→ About this exercise: Where an image appears in the data, omit it and reproduce the rest exactly.

[Exercise materials Boundary: Start]

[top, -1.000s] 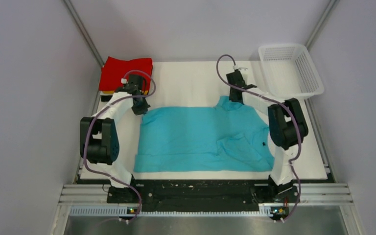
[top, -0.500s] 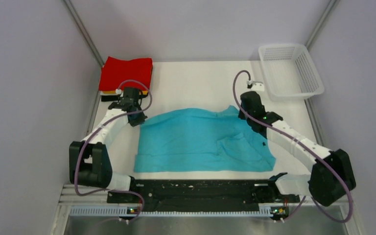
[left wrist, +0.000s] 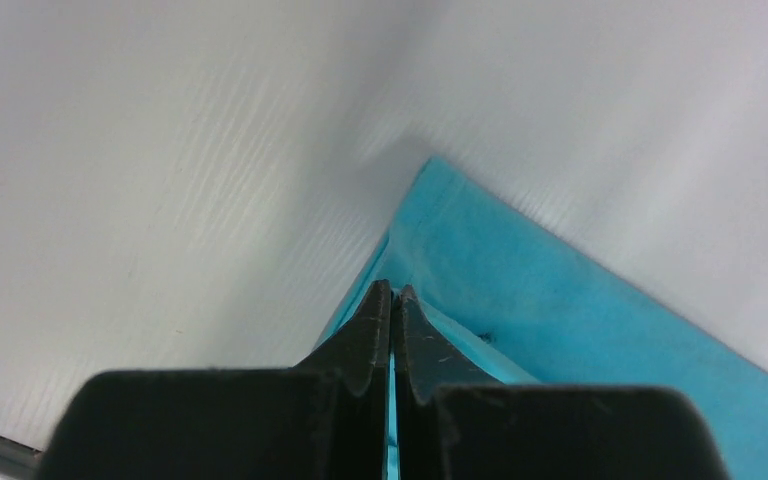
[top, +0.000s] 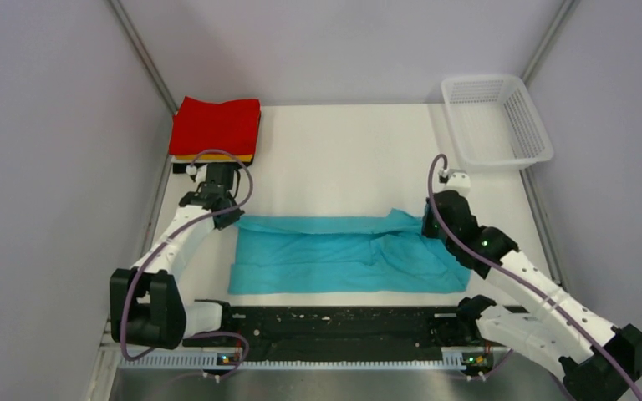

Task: Fold and stack the t-shirts
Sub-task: Fold the other side of the tshirt into a rectangle, then rotate the tshirt 90 degrees, then grab the bottom of the folded rectangular tshirt with both arms, then fold the folded rectangular tshirt in 1/3 of the way

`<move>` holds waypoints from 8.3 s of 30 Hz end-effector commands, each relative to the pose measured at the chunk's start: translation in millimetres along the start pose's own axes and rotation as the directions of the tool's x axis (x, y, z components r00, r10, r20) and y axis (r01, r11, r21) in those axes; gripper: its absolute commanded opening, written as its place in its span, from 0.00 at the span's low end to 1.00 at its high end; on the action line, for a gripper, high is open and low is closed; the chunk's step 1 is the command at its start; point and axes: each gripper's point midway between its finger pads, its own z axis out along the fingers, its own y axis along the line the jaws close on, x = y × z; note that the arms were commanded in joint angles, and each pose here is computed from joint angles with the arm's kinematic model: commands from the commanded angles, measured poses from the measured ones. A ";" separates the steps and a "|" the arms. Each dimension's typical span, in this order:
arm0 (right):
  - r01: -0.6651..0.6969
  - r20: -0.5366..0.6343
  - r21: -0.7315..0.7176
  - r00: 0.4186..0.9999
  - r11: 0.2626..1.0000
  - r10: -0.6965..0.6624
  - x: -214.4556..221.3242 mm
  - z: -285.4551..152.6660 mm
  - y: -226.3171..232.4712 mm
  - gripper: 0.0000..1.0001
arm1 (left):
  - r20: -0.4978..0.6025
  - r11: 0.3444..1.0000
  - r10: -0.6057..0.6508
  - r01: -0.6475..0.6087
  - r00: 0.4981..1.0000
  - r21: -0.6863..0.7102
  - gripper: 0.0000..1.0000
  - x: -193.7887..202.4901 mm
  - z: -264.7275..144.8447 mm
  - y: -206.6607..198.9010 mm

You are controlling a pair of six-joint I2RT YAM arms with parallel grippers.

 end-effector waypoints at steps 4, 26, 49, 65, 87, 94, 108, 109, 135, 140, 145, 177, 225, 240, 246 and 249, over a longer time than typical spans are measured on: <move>-0.032 -0.137 -0.102 0.990 0.994 0.018 44.6 -22.0 3.0 0.00 | 0.058 0.999 -0.028 0.030 0.998 -0.025 0.00 -4.7 -5.8 9.1; -0.146 -0.576 -0.191 0.817 0.971 0.010 161.4 -107.9 31.0 0.81 | 0.103 0.982 -0.181 0.186 0.978 -0.039 0.99 -10.8 -56.5 27.8; 0.020 -0.303 -0.394 0.941 0.919 -0.150 109.8 30.7 156.6 0.97 | -0.106 0.985 -0.058 0.074 0.993 0.157 0.99 32.6 -25.7 -20.7; 0.041 -0.282 -0.195 0.955 0.980 -0.096 109.3 -8.9 106.3 0.99 | -0.109 0.982 -0.053 0.071 0.993 0.173 0.99 24.9 -23.7 -31.8; -0.334 -0.341 0.076 0.877 0.940 0.339 77.4 134.2 1.5 0.99 | -0.320 0.962 0.131 -0.043 0.938 0.269 0.99 118.1 6.2 -71.8; -0.321 -0.338 0.068 0.883 0.945 0.324 23.2 220.9 19.8 0.99 | -0.340 0.954 0.069 0.038 0.938 0.298 0.99 148.7 -13.9 -74.2; -0.417 -0.429 -0.167 0.847 0.893 0.315 -31.9 359.3 113.4 0.96 | -0.417 0.846 0.307 -0.044 0.856 0.532 0.99 253.1 -79.6 -195.3; -0.428 -0.429 -0.183 0.845 0.885 0.319 -33.5 367.9 119.6 0.96 | -0.417 0.839 0.327 -0.058 0.848 0.540 0.99 260.3 -82.5 -205.1; -0.060 -0.064 -0.215 0.997 0.975 0.047 -147.1 164.3 93.5 0.98 | -0.012 0.883 0.256 -0.229 0.967 0.409 0.99 173.8 -117.2 -137.1; -0.205 -0.234 -0.211 0.960 0.956 0.155 -28.4 91.2 62.8 0.98 | -0.058 0.901 0.230 -0.190 0.971 0.390 0.99 180.2 -93.4 -96.0; -0.244 -0.356 -0.287 0.925 0.926 0.134 66.2 27.3 60.7 0.91 | -0.102 0.865 0.223 -0.149 0.969 0.480 0.80 195.2 -87.9 -100.7; -0.367 -0.594 -0.299 0.794 0.881 0.129 199.0 -22.2 45.7 0.00 | -0.352 0.840 0.354 -0.128 0.867 0.527 0.00 270.2 -75.1 -119.0; -0.230 -0.031 -0.358 0.972 0.905 0.234 -57.8 137.1 79.8 0.00 | -0.231 0.749 0.307 -0.084 0.923 0.657 0.06 32.4 4.0 -308.0; -0.270 -0.103 -0.393 0.963 0.879 0.250 -40.1 190.5 69.3 0.19 | -0.247 0.764 0.322 -0.097 0.914 0.638 0.57 20.1 46.3 -324.2; -0.263 -0.082 -0.417 0.964 0.870 0.252 -57.0 193.4 75.7 0.61 | -0.226 0.725 0.318 -0.082 0.921 0.684 0.71 -2.3 36.3 -337.0; -0.252 -0.075 -0.411 0.967 0.876 0.243 -62.7 191.5 75.2 0.67 | -0.191 0.720 0.299 -0.090 0.935 0.688 0.82 -17.4 31.0 -342.6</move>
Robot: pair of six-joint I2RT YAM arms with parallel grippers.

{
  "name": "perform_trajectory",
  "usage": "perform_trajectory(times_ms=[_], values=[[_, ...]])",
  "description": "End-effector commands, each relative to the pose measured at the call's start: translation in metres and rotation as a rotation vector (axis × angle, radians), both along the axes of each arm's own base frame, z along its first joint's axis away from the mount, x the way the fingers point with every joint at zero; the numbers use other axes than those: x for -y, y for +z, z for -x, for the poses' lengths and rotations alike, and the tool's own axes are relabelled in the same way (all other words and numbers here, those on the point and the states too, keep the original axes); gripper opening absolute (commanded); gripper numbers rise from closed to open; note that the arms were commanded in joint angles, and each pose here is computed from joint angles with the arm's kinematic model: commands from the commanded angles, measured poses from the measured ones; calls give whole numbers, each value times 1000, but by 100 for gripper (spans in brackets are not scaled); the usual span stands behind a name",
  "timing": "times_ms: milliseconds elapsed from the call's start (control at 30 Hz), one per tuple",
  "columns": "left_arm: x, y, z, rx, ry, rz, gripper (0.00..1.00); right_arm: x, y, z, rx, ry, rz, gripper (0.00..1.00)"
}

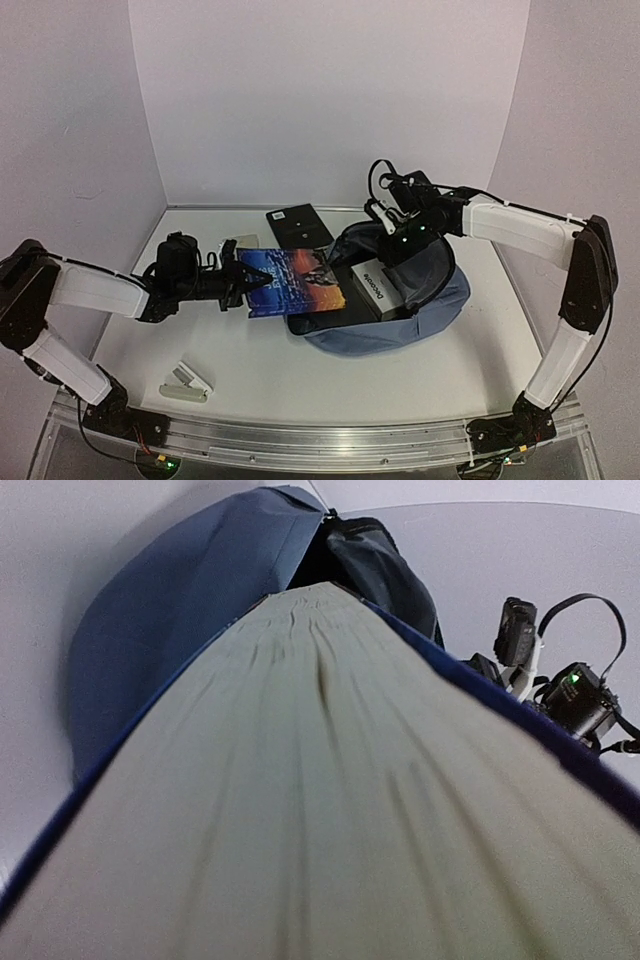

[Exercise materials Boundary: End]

→ Finished exercise:
[top, -1.000s] 
[top, -0.500s] 
[left wrist, +0.000s] 
[top, +0.000s] 

Task: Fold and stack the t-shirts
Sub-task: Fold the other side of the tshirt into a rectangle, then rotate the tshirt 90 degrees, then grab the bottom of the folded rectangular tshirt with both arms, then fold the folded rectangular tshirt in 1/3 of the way

`<move>` holds waypoints from 8.3 s of 30 Hz end-effector commands, each relative to the pose measured at the chunk's start: translation in millimetres along the start pose's own axes and rotation as the directions of the tool's x axis (x, y, z components r00, r10, r20) and y axis (r01, r11, r21) in those axes; gripper: its absolute commanded opening, written as its place in its span, from 0.00 at the span's low end to 1.00 at its high end; on the action line, for a gripper, high is open and low is closed; the chunk's step 1 is the command at its start; point and axes: each gripper's point midway between its finger pads, its own z axis out along the fingers, its own y axis along the line the jaws close on, x = y × z; note that the arms were commanded in joint angles, and each pose here is computed from joint angles with the arm's kinematic model: commands from the commanded angles, measured poses from the measured ones. A ";" separates the steps and a "|" the arms. Each dimension's typical span, in this order:
arm0 (right):
  - r01: -0.6651..0.6969
  - r20: -0.5366..0.6343
  - r21: -0.7315..0.7176
  - r00: 0.4186..0.9999
  - r11: 0.2626..1.0000
  - r10: -0.6965..0.6624
  - x: -214.4556..221.3242 mm
  - z: -285.4551..152.6660 mm
  - y: -226.3171..232.4712 mm
  - gripper: 0.0000..1.0001
arm1 (left):
  - r20: -0.4978..0.6025
  - r11: 0.3444..1.0000
  - r10: -0.6057..0.6508
  - r01: -0.6475..0.6087
  - r00: 0.4981..1.0000
  - r21: -0.6863..0.7102
  - gripper: 0.0000..1.0000
  - x: -193.7887..202.4901 mm
  - z: -264.7275..144.8447 mm
  - y: -206.6607..198.9010 mm

You are controlling a pair of six-joint I2RT YAM arms with parallel grippers.

 end-effector waypoints at steps 4, 26, 49, 65, 87, 94, 108, 109, 135, 140, 145, 177, 225, 240, 246 and 249, over a longer time than typical spans are measured on: <move>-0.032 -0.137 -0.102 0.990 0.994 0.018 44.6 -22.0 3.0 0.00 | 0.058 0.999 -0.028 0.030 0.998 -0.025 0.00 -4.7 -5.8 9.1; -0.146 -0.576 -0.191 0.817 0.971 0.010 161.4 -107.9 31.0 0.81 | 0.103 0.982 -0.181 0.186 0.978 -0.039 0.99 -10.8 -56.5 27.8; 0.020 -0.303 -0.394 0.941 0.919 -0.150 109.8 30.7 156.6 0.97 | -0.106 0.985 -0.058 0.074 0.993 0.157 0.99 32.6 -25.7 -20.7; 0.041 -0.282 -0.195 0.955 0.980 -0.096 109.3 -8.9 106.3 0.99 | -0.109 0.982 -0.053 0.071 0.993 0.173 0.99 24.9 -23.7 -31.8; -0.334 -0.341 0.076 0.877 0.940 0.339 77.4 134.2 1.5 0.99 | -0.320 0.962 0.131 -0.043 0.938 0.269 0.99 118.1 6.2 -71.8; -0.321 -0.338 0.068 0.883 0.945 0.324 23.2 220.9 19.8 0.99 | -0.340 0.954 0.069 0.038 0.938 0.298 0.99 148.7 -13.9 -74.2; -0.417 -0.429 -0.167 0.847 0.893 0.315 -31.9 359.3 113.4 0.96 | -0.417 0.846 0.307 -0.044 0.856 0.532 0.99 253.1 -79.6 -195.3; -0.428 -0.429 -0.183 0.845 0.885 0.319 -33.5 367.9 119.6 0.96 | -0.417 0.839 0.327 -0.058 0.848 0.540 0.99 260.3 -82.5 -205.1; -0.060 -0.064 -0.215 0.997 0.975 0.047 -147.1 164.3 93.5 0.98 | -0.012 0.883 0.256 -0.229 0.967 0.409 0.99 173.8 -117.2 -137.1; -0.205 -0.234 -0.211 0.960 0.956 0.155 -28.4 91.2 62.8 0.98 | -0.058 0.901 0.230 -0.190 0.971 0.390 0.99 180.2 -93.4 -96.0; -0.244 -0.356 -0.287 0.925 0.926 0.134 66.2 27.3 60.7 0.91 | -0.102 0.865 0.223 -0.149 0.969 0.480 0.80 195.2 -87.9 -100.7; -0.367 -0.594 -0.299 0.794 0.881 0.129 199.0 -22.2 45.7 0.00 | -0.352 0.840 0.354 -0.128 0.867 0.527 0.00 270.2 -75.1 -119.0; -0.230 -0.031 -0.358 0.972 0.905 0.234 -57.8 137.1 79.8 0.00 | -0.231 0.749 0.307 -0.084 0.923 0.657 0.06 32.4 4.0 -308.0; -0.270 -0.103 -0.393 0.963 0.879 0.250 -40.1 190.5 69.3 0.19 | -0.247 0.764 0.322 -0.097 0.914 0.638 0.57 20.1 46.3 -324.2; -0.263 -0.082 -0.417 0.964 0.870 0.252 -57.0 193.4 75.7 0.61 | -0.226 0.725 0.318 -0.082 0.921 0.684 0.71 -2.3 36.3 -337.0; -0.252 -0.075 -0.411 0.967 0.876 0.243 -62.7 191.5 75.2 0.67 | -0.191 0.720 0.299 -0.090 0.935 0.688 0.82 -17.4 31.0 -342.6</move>
Robot: pair of six-joint I2RT YAM arms with parallel grippers.

{
  "name": "perform_trajectory",
  "usage": "perform_trajectory(times_ms=[_], values=[[_, ...]])",
  "description": "End-effector commands, each relative to the pose measured at the call's start: translation in metres and rotation as a rotation vector (axis × angle, radians), both along the axes of each arm's own base frame, z along its first joint's axis away from the mount, x the way the fingers point with every joint at zero; the numbers use other axes than those: x for -y, y for +z, z for -x, for the poses' lengths and rotations alike, and the tool's own axes are relabelled in the same way (all other words and numbers here, those on the point and the states too, keep the original axes); gripper opening absolute (commanded); gripper numbers rise from closed to open; note that the arms were commanded in joint angles, and each pose here is computed from joint angles with the arm's kinematic model: commands from the commanded angles, measured poses from the measured ones; calls give whole numbers, each value times 1000, but by 100 for gripper (spans in brackets are not scaled); the usual span stands behind a name",
  "timing": "times_ms: milliseconds elapsed from the call's start (control at 30 Hz), one per tuple",
  "columns": "left_arm: x, y, z, rx, ry, rz, gripper (0.00..1.00); right_arm: x, y, z, rx, ry, rz, gripper (0.00..1.00)"
}

With the answer given, the exercise is closed.